Repudiating My Inner Balebuste
The title of Elissa Strauss’ essay in the Forward, “Embracing My Inner Balebuste,” caught my eye. Perhaps it’s a reflection of what I assume are a few years of difference in our age that I find the term “balebuste” loaded with provocative associations and Elissa can embrace the title with pride. On the other hand, maybe it simply reflects what housework meant in our respective homes, growing up.
My mother didn’t know much Yiddish, but she would have cringed at being called a balebuste, as do I except on those occasions when it’s applied with affectionate irony.
True, I don’t enjoy housekeeping the way Elissa apparently does. Fluffing pillows “just so” is far more satisfying for her, and laundry is without a doubt the bane of my existence. When I win the lottery, first thing I’m doing is hiring regular household help to do it for me. One of the many pleasurable aspects of having my three children away at the same time this summer for the very first time has been the lack of dirty laundry piling up.
I like a fairly neat house, and with three adolescents and tweens as children, attaining that alone is accomplishment enough. I’m content if the comforter is on the bed with the corners in approximately the right places and if the kitchen table gets cleared of mail, newspapers and schoolwork every couple of days.
As Elissa correctly alludes, feelings about being a homemaker for women today probably have more to do with the way we’re nurtured than our basic natures.
In Elissa’s family, balebuste was an honorific of the highest order. While my house, when I was growing up, was always clean and tidy, the message communicated without words was that it was something that had to be done, but nothing to be particularly invested in.
In fact, my mother was clearly suffocated by the role she was forced to play as a woman of her time and place. When she was a young woman, nice middle class Jewish girls became teachers or nurses (she became a teacher). Ambition was limited to marrying well and getting established in a nice suburban house, with children, of course, to follow.

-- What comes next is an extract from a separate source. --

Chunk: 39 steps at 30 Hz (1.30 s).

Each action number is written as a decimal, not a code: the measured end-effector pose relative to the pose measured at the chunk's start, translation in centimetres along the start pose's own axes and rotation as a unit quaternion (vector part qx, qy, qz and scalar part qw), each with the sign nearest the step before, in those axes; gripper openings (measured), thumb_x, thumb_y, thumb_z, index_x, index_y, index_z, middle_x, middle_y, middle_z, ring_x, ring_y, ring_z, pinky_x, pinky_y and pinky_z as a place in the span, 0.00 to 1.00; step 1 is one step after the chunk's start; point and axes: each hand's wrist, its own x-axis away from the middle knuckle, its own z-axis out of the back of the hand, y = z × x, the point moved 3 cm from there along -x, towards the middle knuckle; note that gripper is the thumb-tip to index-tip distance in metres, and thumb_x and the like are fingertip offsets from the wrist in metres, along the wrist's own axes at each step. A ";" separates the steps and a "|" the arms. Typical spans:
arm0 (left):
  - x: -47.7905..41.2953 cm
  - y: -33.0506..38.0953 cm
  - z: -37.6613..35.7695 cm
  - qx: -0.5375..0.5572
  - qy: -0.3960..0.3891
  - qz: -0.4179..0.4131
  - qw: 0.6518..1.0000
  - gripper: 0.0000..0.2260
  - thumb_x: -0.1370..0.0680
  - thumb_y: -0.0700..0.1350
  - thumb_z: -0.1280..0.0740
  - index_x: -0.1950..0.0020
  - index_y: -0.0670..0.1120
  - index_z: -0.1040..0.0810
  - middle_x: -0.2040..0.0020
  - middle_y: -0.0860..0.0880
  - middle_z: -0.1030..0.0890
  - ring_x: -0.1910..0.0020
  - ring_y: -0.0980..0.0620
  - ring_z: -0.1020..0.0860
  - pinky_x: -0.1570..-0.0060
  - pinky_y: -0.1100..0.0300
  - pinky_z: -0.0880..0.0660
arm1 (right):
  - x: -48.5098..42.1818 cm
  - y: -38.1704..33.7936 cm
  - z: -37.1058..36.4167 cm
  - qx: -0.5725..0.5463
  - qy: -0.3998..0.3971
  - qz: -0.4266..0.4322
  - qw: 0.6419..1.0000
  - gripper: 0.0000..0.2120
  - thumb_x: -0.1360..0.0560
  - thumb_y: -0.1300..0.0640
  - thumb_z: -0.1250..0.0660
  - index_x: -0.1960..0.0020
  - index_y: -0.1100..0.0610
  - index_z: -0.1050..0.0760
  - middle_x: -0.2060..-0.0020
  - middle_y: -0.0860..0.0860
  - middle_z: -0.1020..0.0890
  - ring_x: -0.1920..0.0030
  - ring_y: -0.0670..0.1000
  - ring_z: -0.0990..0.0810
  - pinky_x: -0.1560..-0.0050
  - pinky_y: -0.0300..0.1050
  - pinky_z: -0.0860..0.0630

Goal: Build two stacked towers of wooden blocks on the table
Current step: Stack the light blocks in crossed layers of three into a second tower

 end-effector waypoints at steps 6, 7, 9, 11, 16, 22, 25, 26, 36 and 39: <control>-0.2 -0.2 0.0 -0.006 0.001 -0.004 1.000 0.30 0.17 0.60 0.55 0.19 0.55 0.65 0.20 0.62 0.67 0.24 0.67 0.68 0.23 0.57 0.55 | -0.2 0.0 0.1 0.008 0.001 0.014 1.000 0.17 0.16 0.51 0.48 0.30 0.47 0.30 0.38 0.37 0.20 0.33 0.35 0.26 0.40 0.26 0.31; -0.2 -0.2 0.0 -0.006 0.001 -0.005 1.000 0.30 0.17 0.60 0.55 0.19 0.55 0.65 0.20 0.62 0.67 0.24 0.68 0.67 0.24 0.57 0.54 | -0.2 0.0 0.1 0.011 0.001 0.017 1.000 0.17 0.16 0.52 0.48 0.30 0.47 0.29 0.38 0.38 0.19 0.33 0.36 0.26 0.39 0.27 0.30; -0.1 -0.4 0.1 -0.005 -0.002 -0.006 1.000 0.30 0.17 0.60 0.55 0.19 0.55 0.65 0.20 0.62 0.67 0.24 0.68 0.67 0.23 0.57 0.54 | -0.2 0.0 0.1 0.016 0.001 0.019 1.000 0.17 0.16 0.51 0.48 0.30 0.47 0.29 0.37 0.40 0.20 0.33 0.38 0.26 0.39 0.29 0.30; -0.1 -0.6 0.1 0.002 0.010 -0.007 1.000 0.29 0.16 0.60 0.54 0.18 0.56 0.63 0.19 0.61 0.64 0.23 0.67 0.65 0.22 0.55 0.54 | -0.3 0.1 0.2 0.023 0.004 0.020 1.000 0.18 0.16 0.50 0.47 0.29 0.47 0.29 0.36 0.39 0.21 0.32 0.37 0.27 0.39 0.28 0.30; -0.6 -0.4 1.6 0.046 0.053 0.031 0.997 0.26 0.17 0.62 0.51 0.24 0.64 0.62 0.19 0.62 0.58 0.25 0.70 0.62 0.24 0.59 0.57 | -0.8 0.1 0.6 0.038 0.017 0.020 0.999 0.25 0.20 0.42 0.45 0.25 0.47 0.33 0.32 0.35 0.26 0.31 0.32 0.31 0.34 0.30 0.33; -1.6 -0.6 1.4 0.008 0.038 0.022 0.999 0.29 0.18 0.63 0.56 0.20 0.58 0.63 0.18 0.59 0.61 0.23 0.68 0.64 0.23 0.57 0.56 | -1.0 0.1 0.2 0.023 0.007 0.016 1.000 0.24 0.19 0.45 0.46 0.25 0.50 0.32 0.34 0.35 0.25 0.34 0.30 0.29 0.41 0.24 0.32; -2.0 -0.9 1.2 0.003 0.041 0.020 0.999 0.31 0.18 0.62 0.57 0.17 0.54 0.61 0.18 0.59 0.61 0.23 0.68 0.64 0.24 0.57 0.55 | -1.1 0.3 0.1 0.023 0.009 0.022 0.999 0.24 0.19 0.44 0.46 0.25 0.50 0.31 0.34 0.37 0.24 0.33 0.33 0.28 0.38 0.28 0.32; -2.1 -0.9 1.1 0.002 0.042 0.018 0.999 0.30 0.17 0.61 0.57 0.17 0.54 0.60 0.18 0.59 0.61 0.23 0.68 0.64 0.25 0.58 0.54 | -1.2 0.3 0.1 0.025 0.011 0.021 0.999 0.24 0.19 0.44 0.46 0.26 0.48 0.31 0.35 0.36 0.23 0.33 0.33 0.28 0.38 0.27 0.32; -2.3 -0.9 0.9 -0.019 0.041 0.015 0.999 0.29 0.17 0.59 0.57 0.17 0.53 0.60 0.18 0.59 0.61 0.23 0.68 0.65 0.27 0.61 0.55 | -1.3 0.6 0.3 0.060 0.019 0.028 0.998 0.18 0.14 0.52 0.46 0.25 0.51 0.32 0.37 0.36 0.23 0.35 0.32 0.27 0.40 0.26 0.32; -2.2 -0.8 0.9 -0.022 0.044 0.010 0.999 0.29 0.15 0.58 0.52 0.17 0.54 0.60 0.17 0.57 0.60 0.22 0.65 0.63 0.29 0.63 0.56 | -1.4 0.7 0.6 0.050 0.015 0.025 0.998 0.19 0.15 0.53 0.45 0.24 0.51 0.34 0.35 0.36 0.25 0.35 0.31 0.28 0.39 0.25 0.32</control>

My parents married in 1962 and my mother was caught right at the crux of the sexual (roles) revolution. She was starved for change, but as a young mother in an unhappy marriage to a man who liked the conventional order of things, she was stuck in a role that never completely fulfilled her.
And so the main message to my sister and me, if articulated only as what was between the lines of our mother’s frustration, was not to get stuck like she did. Keeping house was part of where she was stuck.
Clearly Elissa, as an accomplished writer, is not stuck in the role. Thanks to the tremendous work my mother and the feminists of her generation did in making gender roles more flexible, we moderns have the privilege of far more choice about where we wish to put our energy.
So it’s her choice to be a proud balebuste, not something she must be. That makes all the difference.
I am happy to be married to a man who is far more balabustish than I, a guy who loves to cook and who isn’t able to rest until he’s swept the kitchen and dining areas each night. (Who knew, when I married a guy whose apartment kitchen was equipped only with two mismatched plates, a chipped coffee mug and a few forks with bent tines that things would work out this way?)
When I throw a dinner party, I do enjoy planning and executing the menu, and get pleasure from the compliments reaped from our guests. But cooking on a daily basis is for me simply a chore. I’d far rather spend a spare hour or two working on a short story or meeting a friend for coffee.
So Elissa, if you have time to kill, I’d be happy to have you over at our house. There’s a pile of laundry that needs attention!